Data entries
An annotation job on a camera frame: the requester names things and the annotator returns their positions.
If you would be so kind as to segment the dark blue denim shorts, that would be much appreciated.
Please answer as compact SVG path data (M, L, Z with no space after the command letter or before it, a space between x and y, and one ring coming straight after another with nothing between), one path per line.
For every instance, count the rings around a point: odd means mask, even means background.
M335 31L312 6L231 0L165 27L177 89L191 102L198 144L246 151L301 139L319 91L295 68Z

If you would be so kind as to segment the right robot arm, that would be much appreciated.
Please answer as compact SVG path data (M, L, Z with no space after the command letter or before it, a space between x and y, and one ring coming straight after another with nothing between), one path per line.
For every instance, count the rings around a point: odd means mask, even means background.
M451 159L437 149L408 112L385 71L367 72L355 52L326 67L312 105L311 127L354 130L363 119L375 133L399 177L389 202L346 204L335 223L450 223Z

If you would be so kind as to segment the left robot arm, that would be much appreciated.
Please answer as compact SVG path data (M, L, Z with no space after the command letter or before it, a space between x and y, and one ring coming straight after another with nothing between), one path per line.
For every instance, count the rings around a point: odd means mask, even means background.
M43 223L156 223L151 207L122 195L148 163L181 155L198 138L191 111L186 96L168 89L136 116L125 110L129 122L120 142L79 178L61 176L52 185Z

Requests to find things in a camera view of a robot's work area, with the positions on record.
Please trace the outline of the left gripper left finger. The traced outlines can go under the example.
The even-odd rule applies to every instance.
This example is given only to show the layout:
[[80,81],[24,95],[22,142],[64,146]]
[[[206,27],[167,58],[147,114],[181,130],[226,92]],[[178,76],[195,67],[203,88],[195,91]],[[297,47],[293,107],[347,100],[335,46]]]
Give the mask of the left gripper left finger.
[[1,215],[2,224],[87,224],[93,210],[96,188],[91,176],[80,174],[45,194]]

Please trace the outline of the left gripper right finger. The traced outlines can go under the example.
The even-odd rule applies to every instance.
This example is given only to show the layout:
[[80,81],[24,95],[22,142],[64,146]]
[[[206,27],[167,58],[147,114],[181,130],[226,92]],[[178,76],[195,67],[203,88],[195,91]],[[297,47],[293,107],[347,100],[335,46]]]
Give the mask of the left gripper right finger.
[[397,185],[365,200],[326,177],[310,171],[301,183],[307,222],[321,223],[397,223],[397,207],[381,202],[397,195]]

WHAT YOU SHOULD DO
Reproduce each entry from the records above, character for character.

EXERCISE OUTPUT
An annotation job on a camera frame: the requester names things and the annotator returns their positions.
If you would be so kind as to segment the dark blue denim shorts, that would be much appreciated.
Please answer as compact SVG path data (M, L, Z with no space after the command letter or before it, a space between x and y, and one ring coming straight after another with nothing between), one path per line.
For every instance, count the rings around a point: odd means mask, even means background.
M335 31L312 6L231 0L165 27L177 89L191 102L198 144L246 151L301 139L319 91L295 68Z

If you would be so kind as to segment the right robot arm, that would be much appreciated.
Please answer as compact SVG path data (M, L, Z with no space after the command letter or before it, a space between x and y, and one ring coming straight after another with nothing between), one path per line.
For every instance, count the rings around a point: odd means mask, even means background.
M451 159L437 149L408 112L385 71L367 72L355 52L326 67L312 105L311 127L354 130L363 119L375 133L399 177L389 202L346 204L335 223L450 223Z

If you would be so kind as to segment the left robot arm, that would be much appreciated.
Please answer as compact SVG path data (M, L, Z with no space after the command letter or before it, a space between x and y, and one ring coming straight after another with nothing between), one path per line.
For every instance, count the rings around a point: odd means mask, even means background.
M43 223L156 223L151 207L122 195L148 163L181 155L198 138L191 111L186 96L168 89L136 116L125 110L129 122L120 142L79 178L61 176L52 185Z

Requests to find things in a camera view of a robot's work area, with the positions on record.
Please trace the outline of the left gripper left finger. The traced outlines can go under the example.
The even-odd rule applies to every instance.
This example is given only to show the layout:
[[80,81],[24,95],[22,142],[64,146]]
[[[206,27],[167,58],[147,114],[181,130],[226,92]],[[178,76],[195,67],[203,88],[195,91]],[[297,47],[293,107],[347,100],[335,46]]]
Give the mask of the left gripper left finger.
[[1,215],[2,224],[87,224],[93,210],[96,188],[91,176],[80,174],[45,194]]

Please trace the outline of the left gripper right finger. The traced outlines can go under the example.
The even-odd rule applies to every instance.
This example is given only to show the layout:
[[80,81],[24,95],[22,142],[64,146]]
[[[206,27],[167,58],[147,114],[181,130],[226,92]],[[178,76],[195,67],[203,88],[195,91]],[[297,47],[293,107],[347,100],[335,46]]]
Give the mask of the left gripper right finger.
[[397,185],[365,200],[326,177],[310,171],[301,183],[307,222],[321,223],[397,223],[397,207],[381,202],[397,195]]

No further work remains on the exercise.